Hal ini penting karena jika tidak segera dilakukan, ancaman terjadinya peralihan fungsi lahan semakin banyak terjadi dan imbasnya adalah bencana. Oleh karena itu semua kepala daerah pemenang pilkada serentak kemarin juga perlu segera melakukan audit lingkungan agar ancaman tata ruang bisa direduksi.
Jaminan
Sinergi antara audit lingkungan dan tata ruang pada dasarnya amanat UU No 26 Tahun 2007 tentang Penataan Ruang. Tidak bisa dimungkiri bahwa pembangunan yang terjadi di perkotaan selama ini cenderung mengabaikan tata ruang dan peruntukan lahan. Fakta yang ada mengindikasikan banyak terjadi peralihan fungsi tanah dan ruang di perkotaan yang digantikan dengan fungsi kegiatan ekonomi-bisnis.Salah satu contoh konkret dari peralihan fungsi lahan itu adalah semakin kecilnya luas area sawah. Bahkan di perdesaan semakin banyak terjadi peralihan fungsi lahan dan areal persawahan tergantikan dengan perumahan dan permukiman.Akibatnya luas areal tanaman pangan semakin kecil dan hasil panen baik secara kuantitas maupun kualitas menurun. Konsekuensi dari peralihan lahan itu sendiri, kasus impor pangan cenderung terus meningkat setiap tahun dan yang lebih ironis ternyata petani tidak semakin sejahtera dari kasus ini.

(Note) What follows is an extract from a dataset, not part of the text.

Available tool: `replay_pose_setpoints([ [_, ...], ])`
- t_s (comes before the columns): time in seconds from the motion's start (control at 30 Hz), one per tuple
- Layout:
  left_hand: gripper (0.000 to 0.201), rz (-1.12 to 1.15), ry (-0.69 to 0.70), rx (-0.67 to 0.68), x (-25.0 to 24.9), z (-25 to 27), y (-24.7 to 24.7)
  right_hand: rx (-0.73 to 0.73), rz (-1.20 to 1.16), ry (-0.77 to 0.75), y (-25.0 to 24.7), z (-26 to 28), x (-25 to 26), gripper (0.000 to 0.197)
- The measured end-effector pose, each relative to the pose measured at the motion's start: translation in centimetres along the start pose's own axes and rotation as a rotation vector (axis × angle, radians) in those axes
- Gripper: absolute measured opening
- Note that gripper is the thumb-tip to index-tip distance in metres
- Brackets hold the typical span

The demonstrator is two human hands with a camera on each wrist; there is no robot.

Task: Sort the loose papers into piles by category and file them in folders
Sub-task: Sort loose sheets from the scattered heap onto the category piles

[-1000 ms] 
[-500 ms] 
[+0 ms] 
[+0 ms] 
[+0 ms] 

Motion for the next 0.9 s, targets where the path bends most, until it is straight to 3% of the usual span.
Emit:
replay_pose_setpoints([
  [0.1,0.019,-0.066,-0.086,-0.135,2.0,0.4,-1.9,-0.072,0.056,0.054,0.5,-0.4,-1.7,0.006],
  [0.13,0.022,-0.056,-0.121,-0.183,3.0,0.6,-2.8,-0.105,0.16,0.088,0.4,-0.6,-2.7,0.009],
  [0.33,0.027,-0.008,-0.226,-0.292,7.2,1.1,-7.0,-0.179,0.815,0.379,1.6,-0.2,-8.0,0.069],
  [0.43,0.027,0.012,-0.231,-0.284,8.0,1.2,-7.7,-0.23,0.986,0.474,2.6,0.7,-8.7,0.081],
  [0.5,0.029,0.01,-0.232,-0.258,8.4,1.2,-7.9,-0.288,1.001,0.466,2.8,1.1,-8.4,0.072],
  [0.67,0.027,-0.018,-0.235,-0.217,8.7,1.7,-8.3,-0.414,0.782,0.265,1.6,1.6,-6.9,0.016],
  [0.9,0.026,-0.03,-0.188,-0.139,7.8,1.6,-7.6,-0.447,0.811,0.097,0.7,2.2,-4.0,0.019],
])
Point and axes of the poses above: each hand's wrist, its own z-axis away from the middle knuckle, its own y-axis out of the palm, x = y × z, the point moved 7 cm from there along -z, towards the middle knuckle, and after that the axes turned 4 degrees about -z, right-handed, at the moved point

Konsekuensi dari kasus ini tidak lain adalah semakin minimnya areal persawahan dan terjadi peralihan fungsi lahan. Implikasi lanjutannya adalah migrasi ke perkotaan dan akibatnya kepadatan yang ada di perkotaan semakin meningkat dan kondisinya menjadi tidak layak huni.
Ke depan perlu ada reorientasi pemikiran mengenai program pembangunan perkotaan, yaitu indikasi keberhasilan tidak hanya dilihat dari banyaknya mal-pusat perbelanjaan atau gedung-gedung bertingkat, tetapi juga terbangunnya sinergi nilai secara sosial antara pusat-pusat kegiatan ekonomi-bisnis dengan eksistensi lingkungan yang ada. Bahkan untuk mendukung hal ini, kalau memang dimungkinkan pemerintah bisa memberikan award kepada daerah yang mampu merealisasi harapan tersebut.